John Hamilton and his hunting party brought in a 13-foot-5-inch alligator with some surprises inside.
CNN  — 

Discovering prehistoric artifacts is amazing enough. But finding them deep in the belly of a massive alligator – that’s something else.

Shane Smith, owner of Red Antler Processing in Yazoo City, Mississippi, was digging through the stomach of a 13-foot-5-inch alligator when he found a couple of objects he just couldn’t place. The animal was brought in for processing of its meat and skin.

The items both turned out to be Native American artifacts dating back thousands of years, which he said he later discovered from an expert.

“My first instinct was like, no way. There’s no way this is possible,” Smith told CNN. “You naturally think that, ‘Oh, my gosh, this alligator, either ate an Indian or ate an animal that the Indian shot. But, you know, obviously the alligator is not thousands of years old.”

Smith thought the objects – a projectile point that was part of a hunting tool and something that looked like a fishing lure – were interesting enough, so he posted about it on the store’s Facebook page.

Geologist James Starnes looked at photos of the artifacts and was able to tell quite a bit about their history, based on his research of Native American artifacts found in the Mississippi Delta. Starnes is the director of surface geology and surface mapping for the Mississippi Department of Environmental Quality.

A plummet, left, and a projectile point of an "atlatl dart point" were found inside an alligator on September 2.

He described the objects as a plummet, which is a tear-shaped metallic object of unknown use, and an “atlatl dart point,” which is a spear or dart used for hunting, Starnes said.

“We’ve had Native American inhabitants in North America, especially Mississippi, going back probably 12,000-plus years,” he said. “This technology was the technology that they would have brought with them.”

The use of the plummet is “hotly debated” among experts, Starnes said. It looks like a fishing weight or a net weight, which is what some argue it was used for.
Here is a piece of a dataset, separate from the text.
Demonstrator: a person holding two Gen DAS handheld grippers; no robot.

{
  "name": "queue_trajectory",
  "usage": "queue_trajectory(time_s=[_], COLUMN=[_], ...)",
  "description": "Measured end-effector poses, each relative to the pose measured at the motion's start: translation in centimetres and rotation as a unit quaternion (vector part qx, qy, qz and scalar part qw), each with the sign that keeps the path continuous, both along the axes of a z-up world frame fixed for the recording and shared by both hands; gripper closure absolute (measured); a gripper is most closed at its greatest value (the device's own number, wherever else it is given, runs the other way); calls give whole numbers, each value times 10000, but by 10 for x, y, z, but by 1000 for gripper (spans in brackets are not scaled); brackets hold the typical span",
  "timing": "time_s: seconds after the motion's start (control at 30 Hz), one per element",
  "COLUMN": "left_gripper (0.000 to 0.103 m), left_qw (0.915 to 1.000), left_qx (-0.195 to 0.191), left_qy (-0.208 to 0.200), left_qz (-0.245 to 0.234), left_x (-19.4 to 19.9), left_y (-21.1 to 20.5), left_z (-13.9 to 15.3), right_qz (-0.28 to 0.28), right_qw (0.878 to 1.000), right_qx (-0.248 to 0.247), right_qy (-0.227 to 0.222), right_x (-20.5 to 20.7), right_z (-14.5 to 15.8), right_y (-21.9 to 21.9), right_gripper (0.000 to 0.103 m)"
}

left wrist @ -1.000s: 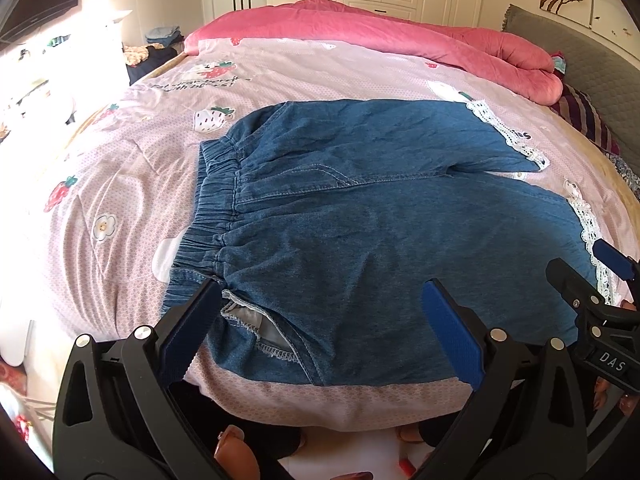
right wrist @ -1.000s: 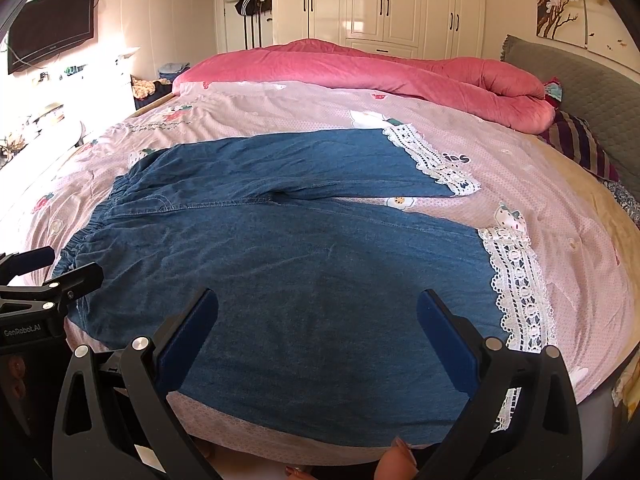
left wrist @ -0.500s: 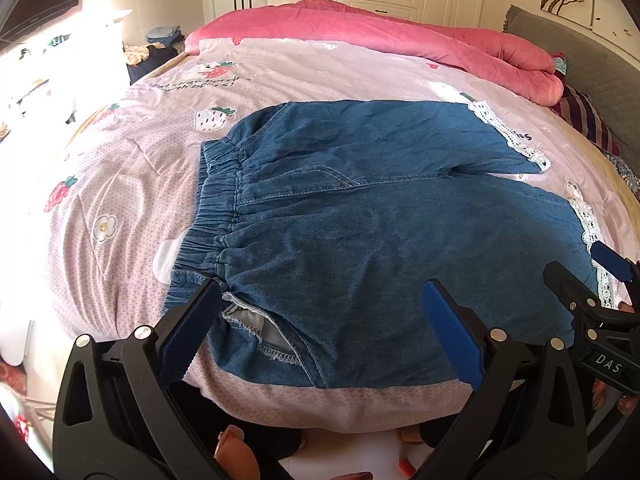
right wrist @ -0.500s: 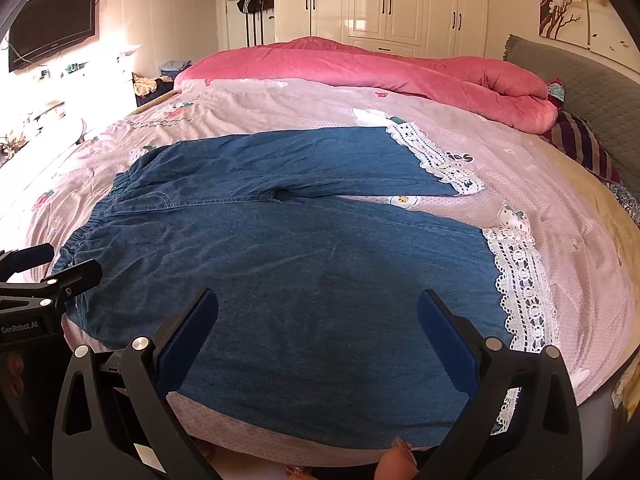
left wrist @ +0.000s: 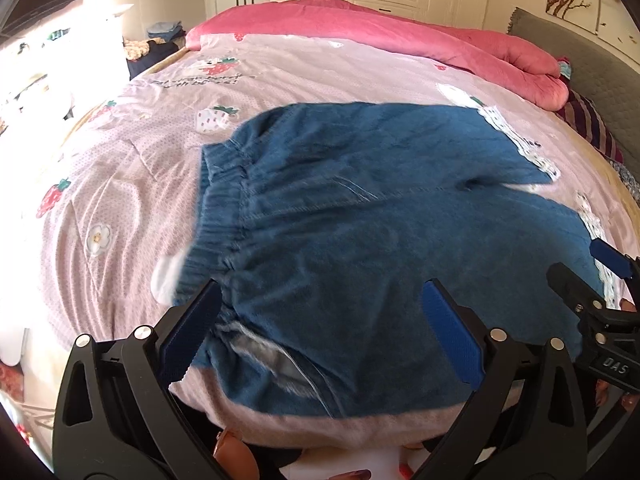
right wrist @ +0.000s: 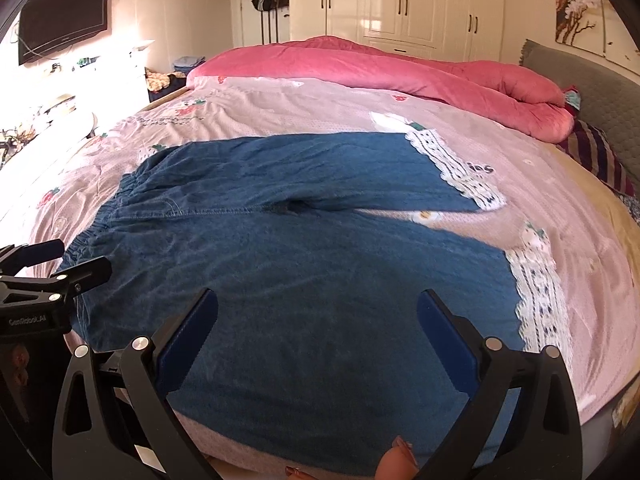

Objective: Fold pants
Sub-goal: 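Grasp the elastic waistband with the left gripper while the right gripper grasps the waistband edge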

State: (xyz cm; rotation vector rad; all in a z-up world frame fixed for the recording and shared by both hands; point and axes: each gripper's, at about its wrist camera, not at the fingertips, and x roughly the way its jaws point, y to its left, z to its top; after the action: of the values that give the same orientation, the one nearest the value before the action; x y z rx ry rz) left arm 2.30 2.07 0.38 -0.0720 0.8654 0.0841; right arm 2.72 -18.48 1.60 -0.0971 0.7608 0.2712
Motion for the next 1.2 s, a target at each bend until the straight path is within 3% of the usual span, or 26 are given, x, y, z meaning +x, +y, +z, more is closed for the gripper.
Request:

But it’s made of hematite, an “exotic” material could have come from as far away as the Great Lakes region, Starnes said. Using an object that was so “ornate” for something utilitarian such as fishing seems unusual, he added.

The plummet appears to be from the late archaic cultural period, which was from 1000 to 2000 BC, Starnes said.
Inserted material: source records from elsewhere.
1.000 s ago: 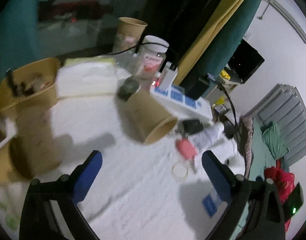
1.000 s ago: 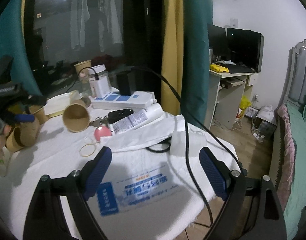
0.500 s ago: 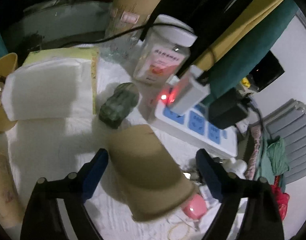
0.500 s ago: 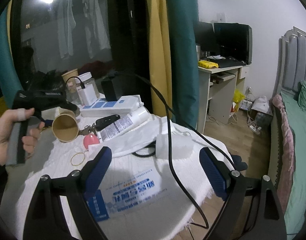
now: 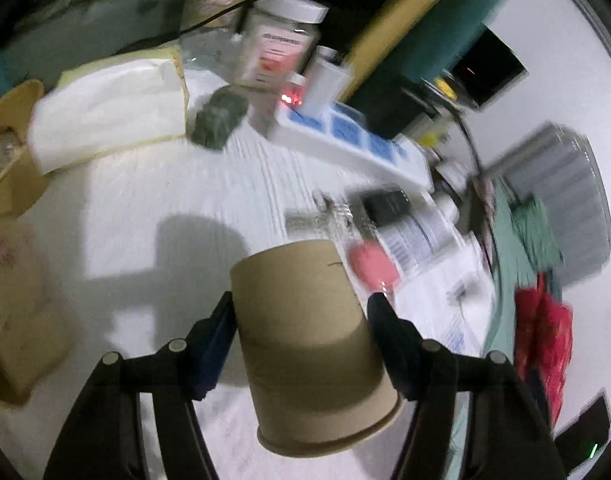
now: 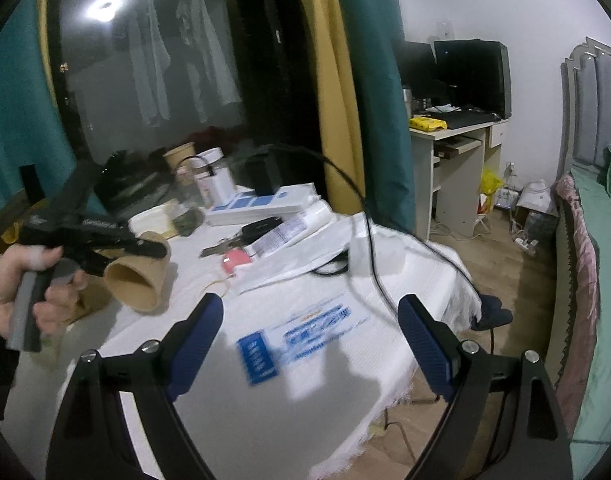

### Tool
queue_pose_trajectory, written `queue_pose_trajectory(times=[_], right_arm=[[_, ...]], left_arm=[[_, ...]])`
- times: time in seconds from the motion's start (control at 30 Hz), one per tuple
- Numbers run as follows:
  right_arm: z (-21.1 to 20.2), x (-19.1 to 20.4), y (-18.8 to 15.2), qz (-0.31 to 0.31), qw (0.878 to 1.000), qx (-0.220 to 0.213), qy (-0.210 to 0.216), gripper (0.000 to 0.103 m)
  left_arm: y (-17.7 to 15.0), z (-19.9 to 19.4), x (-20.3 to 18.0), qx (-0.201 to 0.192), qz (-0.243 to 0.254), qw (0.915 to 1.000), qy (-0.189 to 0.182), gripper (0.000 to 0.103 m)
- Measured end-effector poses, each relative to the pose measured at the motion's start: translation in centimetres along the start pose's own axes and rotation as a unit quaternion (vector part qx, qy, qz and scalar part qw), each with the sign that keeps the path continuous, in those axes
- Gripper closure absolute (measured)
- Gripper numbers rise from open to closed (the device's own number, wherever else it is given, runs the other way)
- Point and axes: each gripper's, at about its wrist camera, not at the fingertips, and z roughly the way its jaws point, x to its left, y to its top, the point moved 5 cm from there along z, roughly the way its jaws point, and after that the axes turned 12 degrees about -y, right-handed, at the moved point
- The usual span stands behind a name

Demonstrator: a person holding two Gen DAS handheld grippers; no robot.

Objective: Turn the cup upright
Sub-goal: 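Close the right gripper around the upside-down brown paper cup, then lift the brown cup with the right gripper and rotate it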

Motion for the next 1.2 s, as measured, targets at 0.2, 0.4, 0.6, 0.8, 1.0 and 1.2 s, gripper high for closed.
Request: queue_pose_trajectory(times=[0.2,0.4,0.6,0.8,1.0,1.2], right_arm=[[-4.6,2.5,-4.6,-0.008,0.999,0.021,0.031,0.015],[-8.5,5.0,-10.0,-0.026,0.996,0.056,0.061,0.015],[-11.7,7.4,-15.2,-0.085,0.991,0.069,0.076,0.015],[-12.7,8.1,-16.1,-0.126,0.986,0.065,0.092,0.015],[-13.3,8.9,-15.0,-0.174,0.976,0.049,0.12,0.015],[-13.9,11.8,-14.0,-0.288,0.949,0.01,0.129,0.015]], left_arm=[[-8.7,-6.3,-3.1,0.058,0.129,0.99,0.004,0.037],[-18.4,-10.2,-3.0,0.124,0.221,0.9667,0.037,0.037],[-25.4,-10.3,-0.4,0.167,0.223,0.9586,0.058,0.037],[-27.8,-9.7,0.6,0.195,0.215,0.9561,0.045,0.036],[-27.4,-9.6,0.3,0.18,0.204,0.9615,0.037,0.034],[-27.0,-11.8,-0.7,0.127,0.19,0.9734,0.015,0.032]])
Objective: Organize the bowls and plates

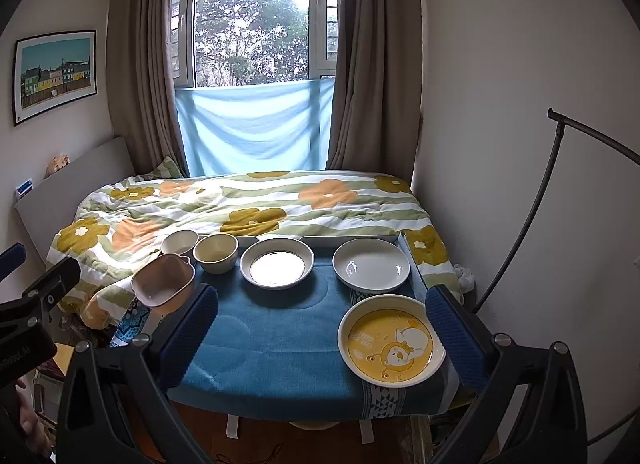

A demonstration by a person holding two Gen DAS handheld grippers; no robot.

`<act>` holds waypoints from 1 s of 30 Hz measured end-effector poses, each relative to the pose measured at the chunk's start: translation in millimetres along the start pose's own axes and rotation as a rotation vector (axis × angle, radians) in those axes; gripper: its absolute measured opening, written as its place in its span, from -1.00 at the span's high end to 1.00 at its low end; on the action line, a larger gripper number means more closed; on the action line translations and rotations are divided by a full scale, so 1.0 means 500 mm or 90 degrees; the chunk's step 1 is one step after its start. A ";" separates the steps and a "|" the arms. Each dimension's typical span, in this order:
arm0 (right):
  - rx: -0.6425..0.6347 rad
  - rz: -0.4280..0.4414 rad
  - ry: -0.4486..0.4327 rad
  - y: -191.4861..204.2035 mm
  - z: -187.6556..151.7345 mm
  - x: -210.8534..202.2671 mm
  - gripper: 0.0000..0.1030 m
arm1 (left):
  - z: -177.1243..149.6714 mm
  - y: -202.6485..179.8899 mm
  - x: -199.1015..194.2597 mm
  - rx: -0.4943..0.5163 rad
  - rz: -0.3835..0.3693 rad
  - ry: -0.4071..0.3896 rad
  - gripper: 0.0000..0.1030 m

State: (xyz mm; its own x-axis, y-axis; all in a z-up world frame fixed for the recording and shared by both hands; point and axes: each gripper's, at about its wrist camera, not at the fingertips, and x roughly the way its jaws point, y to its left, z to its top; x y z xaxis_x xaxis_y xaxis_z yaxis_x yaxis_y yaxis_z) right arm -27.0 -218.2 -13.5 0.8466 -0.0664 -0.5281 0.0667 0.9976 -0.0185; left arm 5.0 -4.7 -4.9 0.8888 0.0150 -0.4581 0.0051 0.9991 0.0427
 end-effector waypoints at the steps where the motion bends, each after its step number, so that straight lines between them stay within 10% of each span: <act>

The brown-colored rock, which was part of the atlatl dart point, would have served as the base for the hunting tool, Starnes said. He described it as a base with an arrowhead attached at the tip.

“These things were made before the advent of bows and arrows in North America,” he said.
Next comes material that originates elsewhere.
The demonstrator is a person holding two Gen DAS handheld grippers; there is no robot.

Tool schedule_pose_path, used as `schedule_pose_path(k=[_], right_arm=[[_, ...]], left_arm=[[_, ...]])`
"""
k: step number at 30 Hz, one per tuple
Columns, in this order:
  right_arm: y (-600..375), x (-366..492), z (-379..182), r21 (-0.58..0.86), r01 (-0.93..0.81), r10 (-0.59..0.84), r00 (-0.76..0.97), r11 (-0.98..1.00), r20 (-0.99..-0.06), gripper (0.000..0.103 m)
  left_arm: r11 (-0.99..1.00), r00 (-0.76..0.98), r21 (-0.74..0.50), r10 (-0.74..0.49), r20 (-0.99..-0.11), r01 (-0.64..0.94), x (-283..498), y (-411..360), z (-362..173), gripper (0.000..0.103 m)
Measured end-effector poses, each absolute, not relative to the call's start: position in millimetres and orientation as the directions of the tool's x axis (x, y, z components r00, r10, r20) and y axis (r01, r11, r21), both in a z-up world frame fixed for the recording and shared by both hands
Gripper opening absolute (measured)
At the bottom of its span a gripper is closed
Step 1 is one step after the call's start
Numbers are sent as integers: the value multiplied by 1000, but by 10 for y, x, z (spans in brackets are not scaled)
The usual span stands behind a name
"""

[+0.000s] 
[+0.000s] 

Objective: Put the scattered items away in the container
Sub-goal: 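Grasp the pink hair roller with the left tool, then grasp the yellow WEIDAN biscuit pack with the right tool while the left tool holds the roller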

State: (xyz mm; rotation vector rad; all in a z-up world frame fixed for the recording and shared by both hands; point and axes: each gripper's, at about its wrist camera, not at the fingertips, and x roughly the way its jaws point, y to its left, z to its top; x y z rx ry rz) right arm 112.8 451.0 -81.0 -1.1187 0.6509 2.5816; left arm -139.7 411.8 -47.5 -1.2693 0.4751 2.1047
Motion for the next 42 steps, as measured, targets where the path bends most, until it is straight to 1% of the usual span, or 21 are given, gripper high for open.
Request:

Now, the bigger question: How did these artifacts get into a giant alligator’s stomach?

Alligators are known for eating all sorts of things. This big one had fish bones and scales, teeth, the bones of small mammals, hundreds of persimmon fruit seeds and rocks, Smith said. The rocks ranged in size from a quarter to a silver dollar, he said.

This alligator was captured September 2 by John Hamilton, who found it in Eagle Lake, north of Vicksburg, Mississippi, Smith said.

Between the gator’s captor, Smith and others, the group estimated this alligator was 80 to 100 years old, Smith said.

While the contents of its stomach were something noteworthy, there was one other weird thing Smith recently found in an alligator.

Another large alligator, also found in 2021, had a “45-caliber bullet inside of his stomach,” Smith said. “The weird thing about that is the bullet had not been fired from a gun. It was just a clean bullet, so you wonder how it got there.”

Finding artifacts of this age is common in this region of Mississippi, says Starnes.

“Since this area was so heavily populated over such a long period of time, artifacts show up in some very unusual places,” Starnes said. “They can erode from the surface, or they can be exposed because of things like rain events, construction projects.”

The use of stone was popular in the archaic time period, he said.

“You could imagine that one of these sites having this much stone material is just eroding out of the bank, pretty easy pickings for an alligator, especially looking for her, you know, just something to ingest,” he said. “Alligators will pretty much eat anything.”